En Tunisie, fumer du cannabis peut conduire en prison. La loi n°92-52 du 18 mai 1992 relative aux stupéfiants punit en effet d’un à cinq ans d’emprisonnement, ainsi que de 1 000 à 3 000 dinars (400 à 1 200 euros) d’amende. Une loi qui vise « tout consommateur ou détenteur à usage de consommation personnelle de plantes ou de matières stupéfiantes, hors les cas autorisés par la loi. » Même la simple « tentative est punissable. » Une loi jugée répressive, qui touche de nombreux jeunes Tunisiens : un tiers de la population carcérale serait composée de fumeurs de joints.
Une situation alarmante
Au début de l’année 2017, le ministre tunisien de la Justice, Ghazi Jribi, déclarait que près de 4 000 Tunisiens avaient été condamnés pour usage de stupéfiants, la moyenne d’âge étant d’environ 30 ans. Une situation grave, d’autant que, au sein des prisons, les consommateurs de drogues sont amenés à fréquenter les mêmes cellules que ceux qui ont commis des meurtres ou de potentiels djihadistes.Lotfi Zitoun, membre du parti islamiste tunisien Ennahdha, estime dans un texte publié sur le site web du magazine Leaders que cette jeunesse « n’a rien à faire derrière des barreaux aux côtés de criminels au long cours. » Il demande l’abrogation de la loi 52 et ce, de toute urgence. Conseiller politique du président du parti, Rached Ghanouchi, il rappelle aux dirigeants qu’il est de leur responsabilité « de dépénaliser purement et simplement la consommation de produits aujourd’hui illicites » et de se concentrer « sur d’autres sujets prioritaires comme l’éducation ou le travail. » A travers l’écriture et la publication de cette lettre, Lotfi Zitoun apparaît comme étant plus progressiste que les dirigeants actuels, qui se targuent pourtant d’être modernistes mais qui n’avaient, jusqu’à aujourd’hui, pas pris de position claire sur le sujet.
« Cette marginalisation de la société civile et ce refus de dialoguer sont dangereux », écrit encore Lotfi Zitoun, qui s’adresse directement et principalement aux députés et autres dirigeants politique du pays qui ont tous pour l’instant fait preuve de réticence quant à une quelconque dépénalisation de la consommation de cannabis. Il rappelle l’urgence d’agir pour sauver ces jeunes qui risquent de voir leur futur détruit. « Les chiffres liés à l’application de la loi 52 sont affolants, explique-t-il. Près d’un tiers de la population carcérale serait composée de jeunes Tunisiens ayant consommé des substances illicites. Parmi eux, de nombreux étudiants et élèves. Nos enfants. » Il ajoute que « la loi 52 brise des vies dans notre pays pour des erreurs de jeunesse relativement inoffensives et oblige les condamnés à vivre avec un casier judiciaire qui peut les mener au grand banditisme voire à être recrutés par des groupes terroristes. »
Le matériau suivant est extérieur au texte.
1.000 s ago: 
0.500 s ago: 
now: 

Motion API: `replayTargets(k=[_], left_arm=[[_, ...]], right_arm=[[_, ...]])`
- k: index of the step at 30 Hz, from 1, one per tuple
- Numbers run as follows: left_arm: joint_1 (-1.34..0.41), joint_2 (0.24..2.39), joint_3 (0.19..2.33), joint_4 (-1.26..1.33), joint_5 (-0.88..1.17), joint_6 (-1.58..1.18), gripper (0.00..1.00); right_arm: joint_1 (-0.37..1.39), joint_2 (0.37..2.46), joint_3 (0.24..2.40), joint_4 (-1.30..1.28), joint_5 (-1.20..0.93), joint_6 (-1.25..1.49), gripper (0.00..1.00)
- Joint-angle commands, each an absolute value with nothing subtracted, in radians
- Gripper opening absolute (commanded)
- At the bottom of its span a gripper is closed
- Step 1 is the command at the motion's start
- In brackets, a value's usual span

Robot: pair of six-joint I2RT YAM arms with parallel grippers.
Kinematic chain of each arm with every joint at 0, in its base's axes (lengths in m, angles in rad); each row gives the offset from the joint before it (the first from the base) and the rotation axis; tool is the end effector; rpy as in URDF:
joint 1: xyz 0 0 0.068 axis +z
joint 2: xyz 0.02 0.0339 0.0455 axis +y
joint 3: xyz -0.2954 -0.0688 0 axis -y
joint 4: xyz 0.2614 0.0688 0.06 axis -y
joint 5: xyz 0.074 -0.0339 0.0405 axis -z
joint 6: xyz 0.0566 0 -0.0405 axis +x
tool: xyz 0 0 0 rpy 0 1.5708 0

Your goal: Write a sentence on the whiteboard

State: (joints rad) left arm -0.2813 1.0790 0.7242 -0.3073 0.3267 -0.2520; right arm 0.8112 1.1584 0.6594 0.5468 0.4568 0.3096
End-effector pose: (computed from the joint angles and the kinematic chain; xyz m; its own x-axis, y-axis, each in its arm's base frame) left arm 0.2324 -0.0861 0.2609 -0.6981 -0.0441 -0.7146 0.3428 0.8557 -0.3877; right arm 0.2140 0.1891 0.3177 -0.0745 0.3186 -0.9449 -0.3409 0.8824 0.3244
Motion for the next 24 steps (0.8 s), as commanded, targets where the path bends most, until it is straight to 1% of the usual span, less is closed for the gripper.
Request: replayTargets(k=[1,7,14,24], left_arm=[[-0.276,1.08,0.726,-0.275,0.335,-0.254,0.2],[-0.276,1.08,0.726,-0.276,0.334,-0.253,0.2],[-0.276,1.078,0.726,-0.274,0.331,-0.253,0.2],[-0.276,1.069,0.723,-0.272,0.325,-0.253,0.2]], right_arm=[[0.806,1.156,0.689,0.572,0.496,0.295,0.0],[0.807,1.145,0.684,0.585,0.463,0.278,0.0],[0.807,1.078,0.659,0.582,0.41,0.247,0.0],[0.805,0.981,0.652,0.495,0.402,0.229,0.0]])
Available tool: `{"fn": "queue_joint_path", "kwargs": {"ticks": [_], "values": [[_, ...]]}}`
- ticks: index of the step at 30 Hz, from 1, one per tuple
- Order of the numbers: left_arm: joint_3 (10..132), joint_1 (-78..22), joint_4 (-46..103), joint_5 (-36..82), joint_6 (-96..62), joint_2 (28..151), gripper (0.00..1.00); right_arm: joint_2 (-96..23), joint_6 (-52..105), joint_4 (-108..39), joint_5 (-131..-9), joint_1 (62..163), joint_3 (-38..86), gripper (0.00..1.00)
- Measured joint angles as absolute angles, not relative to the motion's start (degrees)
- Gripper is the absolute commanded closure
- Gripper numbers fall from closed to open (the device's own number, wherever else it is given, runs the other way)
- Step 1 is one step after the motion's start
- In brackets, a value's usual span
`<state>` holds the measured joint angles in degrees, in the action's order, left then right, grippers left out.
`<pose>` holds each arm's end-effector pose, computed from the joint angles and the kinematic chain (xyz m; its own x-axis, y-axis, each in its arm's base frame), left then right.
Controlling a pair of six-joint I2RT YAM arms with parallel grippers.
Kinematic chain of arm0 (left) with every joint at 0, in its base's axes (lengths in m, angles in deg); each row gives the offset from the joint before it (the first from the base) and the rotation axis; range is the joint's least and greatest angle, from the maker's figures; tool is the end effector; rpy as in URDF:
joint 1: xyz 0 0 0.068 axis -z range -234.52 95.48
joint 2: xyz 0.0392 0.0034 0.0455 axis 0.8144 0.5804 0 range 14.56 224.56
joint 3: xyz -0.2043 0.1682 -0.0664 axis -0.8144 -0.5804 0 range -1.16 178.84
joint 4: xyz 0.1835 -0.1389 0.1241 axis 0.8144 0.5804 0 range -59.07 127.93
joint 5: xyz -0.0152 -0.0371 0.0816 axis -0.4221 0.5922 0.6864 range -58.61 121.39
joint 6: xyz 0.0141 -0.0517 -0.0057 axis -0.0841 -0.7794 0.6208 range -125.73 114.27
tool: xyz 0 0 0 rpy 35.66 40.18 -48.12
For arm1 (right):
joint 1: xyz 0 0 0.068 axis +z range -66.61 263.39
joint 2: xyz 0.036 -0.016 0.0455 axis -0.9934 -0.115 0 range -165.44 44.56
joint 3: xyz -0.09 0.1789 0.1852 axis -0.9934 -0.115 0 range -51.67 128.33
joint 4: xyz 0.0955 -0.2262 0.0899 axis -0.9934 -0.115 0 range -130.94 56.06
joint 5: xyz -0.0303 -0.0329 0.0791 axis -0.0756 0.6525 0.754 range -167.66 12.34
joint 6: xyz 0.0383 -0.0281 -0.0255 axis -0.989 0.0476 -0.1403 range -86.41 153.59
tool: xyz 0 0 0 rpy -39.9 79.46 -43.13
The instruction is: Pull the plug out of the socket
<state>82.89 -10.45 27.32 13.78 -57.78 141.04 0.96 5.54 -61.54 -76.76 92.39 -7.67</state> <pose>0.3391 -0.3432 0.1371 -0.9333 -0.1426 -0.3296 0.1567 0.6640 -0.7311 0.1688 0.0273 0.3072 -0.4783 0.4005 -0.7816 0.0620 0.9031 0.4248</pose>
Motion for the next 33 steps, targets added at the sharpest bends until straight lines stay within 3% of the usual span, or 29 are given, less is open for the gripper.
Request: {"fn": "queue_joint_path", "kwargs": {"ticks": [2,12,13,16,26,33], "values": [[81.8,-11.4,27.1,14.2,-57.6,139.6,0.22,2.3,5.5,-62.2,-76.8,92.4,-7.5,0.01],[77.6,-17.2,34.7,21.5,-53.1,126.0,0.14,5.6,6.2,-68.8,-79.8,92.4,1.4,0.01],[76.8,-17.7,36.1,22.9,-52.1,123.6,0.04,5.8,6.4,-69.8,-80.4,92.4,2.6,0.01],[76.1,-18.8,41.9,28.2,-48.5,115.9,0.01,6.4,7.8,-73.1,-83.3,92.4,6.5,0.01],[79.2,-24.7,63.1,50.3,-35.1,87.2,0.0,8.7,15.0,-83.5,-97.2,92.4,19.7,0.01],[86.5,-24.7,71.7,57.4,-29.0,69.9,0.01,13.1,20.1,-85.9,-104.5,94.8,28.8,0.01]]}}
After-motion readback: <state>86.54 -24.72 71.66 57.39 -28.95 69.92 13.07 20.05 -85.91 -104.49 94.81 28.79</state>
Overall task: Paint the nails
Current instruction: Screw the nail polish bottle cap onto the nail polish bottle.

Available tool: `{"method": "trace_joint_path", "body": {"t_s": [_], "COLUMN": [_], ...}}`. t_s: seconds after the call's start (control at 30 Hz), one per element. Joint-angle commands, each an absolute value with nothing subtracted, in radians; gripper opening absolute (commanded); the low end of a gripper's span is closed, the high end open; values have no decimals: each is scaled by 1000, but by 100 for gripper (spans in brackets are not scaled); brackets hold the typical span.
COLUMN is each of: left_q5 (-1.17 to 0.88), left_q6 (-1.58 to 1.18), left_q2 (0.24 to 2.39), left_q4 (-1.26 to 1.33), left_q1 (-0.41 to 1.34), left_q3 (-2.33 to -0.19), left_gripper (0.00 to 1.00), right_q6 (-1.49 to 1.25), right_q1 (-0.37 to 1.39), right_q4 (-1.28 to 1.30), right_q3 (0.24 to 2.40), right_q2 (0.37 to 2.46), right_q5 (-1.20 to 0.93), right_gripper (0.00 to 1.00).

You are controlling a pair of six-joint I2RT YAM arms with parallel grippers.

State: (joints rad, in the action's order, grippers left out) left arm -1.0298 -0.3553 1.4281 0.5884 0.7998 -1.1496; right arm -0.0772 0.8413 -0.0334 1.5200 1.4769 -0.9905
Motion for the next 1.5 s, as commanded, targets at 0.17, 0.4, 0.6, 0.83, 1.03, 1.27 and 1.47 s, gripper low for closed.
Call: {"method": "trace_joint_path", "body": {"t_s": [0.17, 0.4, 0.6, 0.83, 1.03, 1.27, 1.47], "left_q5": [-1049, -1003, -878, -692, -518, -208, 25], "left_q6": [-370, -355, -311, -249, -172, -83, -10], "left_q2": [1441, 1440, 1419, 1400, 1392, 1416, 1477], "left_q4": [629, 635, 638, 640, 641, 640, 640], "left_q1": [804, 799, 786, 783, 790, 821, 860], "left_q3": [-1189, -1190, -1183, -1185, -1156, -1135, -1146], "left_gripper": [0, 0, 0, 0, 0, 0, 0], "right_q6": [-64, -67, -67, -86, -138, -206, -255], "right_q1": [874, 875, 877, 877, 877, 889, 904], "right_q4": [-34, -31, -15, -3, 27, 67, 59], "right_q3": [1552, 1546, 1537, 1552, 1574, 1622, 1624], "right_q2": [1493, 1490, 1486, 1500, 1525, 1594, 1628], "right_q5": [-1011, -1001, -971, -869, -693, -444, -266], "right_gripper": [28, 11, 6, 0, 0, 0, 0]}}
Des centres de désintoxication en vue
En écrivant cette tribune, l’islamiste bouscule les idées reçues. S’il s’agit pour le moment d’une prise de position personnelle, Ennahdha ne s’étant pas prononcé sur ce sujet, Lotfi Zitoun oblige les dirigeants actuels à s’exprimer sur la loi 52. « Si la ‘zatla’ (le cannabis, ndlr) est un mal, et elle l’est, elle n’est aussi que le symptôme d’une maladie qu’il faut guérir à la source : c’est en offrant à la jeunesse un avenir meilleur, loin des cellules des prisons, que celle-ci reprendra confiance en ses dirigeants », écrit Lotfi Zitoun, relevant le caractère addictif de la drogue qui doit alors être soigné et traité médicalement, et non pas puni par des peines de prison.
La ministre de la Santé, Samira Meraï, a annoncé plus tôt dans le mois, qu’une formation en toxicologie de 85 médecins à Tunis, 25 médecins à Sfax, et 25 médecins à Monastir avait déjà démarré dans le cadre du développement de centres régionaux de désintoxication à Zaghouan, Sfax et Monastir ainsi qu’à Ben Arous, Jendouba et Sidi Bouzid. Le ministère a aussi exprimé la nécessité de renforcer les soins et l’accompagnement nécessaires aux toxicomanes et le désir de mettre en place quatre centres de rééducation et de réinsertion, ainsi que de six centres d’écoute et d’orientation au profit des toxicomanes. Mais il appartient désormais aux députés tunisiens de décider d’un allègement de la loi 52. Or, ceux-ci ne semblent pas vraiment partis pour dépénaliser le cannabis et répondre ainsi à l’une des revendications d’une jeunesse tunisienne désœuvrée.